## YOUR OBJECTIVE
Give the records again. Keep them exact and leave out the images.

==== AVAILABLE DATA ====

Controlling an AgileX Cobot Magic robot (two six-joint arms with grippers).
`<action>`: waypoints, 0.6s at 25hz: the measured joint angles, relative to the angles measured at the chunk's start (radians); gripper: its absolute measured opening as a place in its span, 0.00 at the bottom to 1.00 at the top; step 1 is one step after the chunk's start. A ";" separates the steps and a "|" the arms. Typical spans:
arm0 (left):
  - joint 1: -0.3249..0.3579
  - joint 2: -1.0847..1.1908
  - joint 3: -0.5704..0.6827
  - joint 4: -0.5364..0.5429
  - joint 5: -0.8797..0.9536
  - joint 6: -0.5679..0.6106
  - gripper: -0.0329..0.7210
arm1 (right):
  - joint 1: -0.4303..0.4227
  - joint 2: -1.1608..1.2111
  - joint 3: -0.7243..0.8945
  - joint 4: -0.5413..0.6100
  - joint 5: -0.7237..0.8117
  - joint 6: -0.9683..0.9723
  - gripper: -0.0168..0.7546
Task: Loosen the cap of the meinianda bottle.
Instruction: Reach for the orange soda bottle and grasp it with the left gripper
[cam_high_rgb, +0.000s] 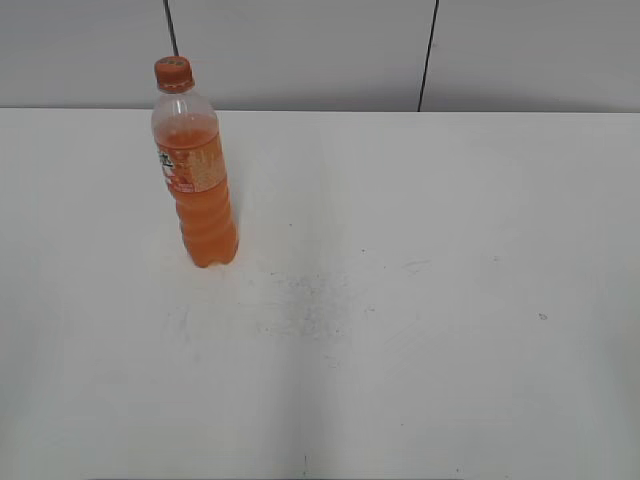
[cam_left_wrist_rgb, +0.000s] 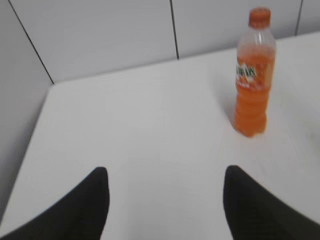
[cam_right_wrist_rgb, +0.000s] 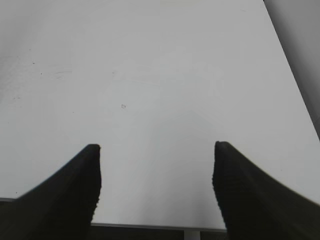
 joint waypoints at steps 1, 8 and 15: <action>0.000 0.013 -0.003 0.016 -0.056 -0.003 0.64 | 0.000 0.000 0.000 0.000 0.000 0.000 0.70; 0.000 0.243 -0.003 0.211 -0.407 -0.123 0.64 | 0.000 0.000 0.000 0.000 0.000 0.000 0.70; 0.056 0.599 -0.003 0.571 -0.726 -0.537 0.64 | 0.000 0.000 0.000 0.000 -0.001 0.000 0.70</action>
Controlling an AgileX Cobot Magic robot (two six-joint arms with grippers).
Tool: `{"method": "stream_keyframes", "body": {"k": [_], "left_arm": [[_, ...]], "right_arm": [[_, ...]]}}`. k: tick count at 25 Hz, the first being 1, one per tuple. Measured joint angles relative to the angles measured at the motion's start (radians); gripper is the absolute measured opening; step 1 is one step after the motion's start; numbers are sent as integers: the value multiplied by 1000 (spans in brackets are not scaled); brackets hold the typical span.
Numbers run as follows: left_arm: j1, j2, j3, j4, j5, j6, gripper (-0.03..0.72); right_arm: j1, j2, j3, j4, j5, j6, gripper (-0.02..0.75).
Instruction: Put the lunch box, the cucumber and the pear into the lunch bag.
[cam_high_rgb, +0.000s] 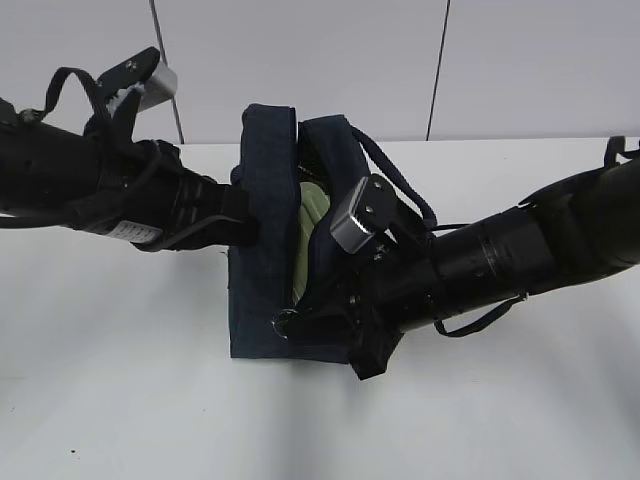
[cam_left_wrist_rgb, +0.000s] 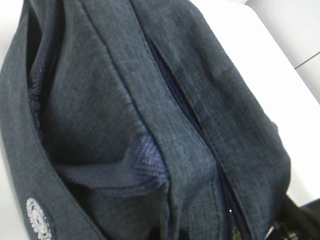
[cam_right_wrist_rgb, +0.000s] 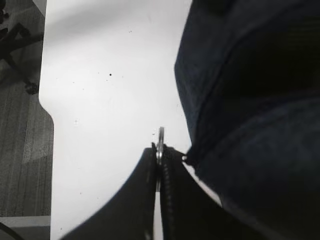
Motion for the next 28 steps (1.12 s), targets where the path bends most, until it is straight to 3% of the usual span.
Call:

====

## EXERCISE RESULT
Controlling an AgileX Cobot Magic robot (two six-joint arms with grippers).
`<action>`: waypoints, 0.6s at 25hz: the measured joint angles, relative to the angles measured at the chunk's start (radians); gripper: its absolute measured opening as a place in its span, 0.00 at the bottom to 1.00 at the top; step 1 is one step after the chunk's start. A ";" separates the steps and a "|" the arms. Typical spans:
arm0 (left):
  - joint 1: -0.3249..0.3579
  - joint 2: -1.0847..1.1908
  - joint 3: -0.5704..0.6827
  - joint 4: -0.5364..0.5429
  - joint 5: -0.8797..0.9536
  - joint 6: -0.5679..0.6106
  - gripper: -0.0329..0.7210
arm1 (right):
  - joint 1: -0.4303..0.4227
  - joint 2: -1.1608..1.2111
  - joint 3: -0.7243..0.8945
  - joint 4: -0.5413..0.6100
  - joint 5: -0.7237..0.8117
  - joint 6: -0.9683..0.9723
  - gripper: -0.0168..0.7546
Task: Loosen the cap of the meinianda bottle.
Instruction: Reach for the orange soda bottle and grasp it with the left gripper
[cam_high_rgb, +0.000s] 
[cam_left_wrist_rgb, +0.000s] 
[cam_right_wrist_rgb, +0.000s] 
 joint waypoints at steps 1, 8 and 15: <action>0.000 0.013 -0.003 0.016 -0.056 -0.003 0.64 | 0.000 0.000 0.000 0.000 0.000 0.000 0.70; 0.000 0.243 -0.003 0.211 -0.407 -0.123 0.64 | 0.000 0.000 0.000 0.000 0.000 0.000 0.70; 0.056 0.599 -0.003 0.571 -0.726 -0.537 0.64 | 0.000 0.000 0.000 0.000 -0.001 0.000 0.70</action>
Controlling an AgileX Cobot Magic robot (two six-joint arms with grippers).
Tool: `{"method": "stream_keyframes", "body": {"k": [_], "left_arm": [[_, ...]], "right_arm": [[_, ...]]}}`. k: tick count at 25 Hz, the first being 1, one per tuple. Measured joint angles relative to the angles measured at the motion's start (radians); gripper is the absolute measured opening; step 1 is one step after the motion's start; numbers are sent as integers: the value multiplied by 1000 (spans in brackets are not scaled); brackets hold the typical span.
Numbers run as follows: left_arm: j1, j2, j3, j4, j5, j6, gripper (-0.03..0.72); right_arm: j1, j2, j3, j4, j5, j6, gripper (-0.02..0.75).
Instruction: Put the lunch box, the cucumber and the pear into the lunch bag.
[cam_high_rgb, +0.000s] 
[cam_left_wrist_rgb, +0.000s] 
[cam_right_wrist_rgb, +0.000s] 
Motion for the next 28 steps (1.12 s), targets where the path bends most, until it is straight to 3% of the usual span.
Call:

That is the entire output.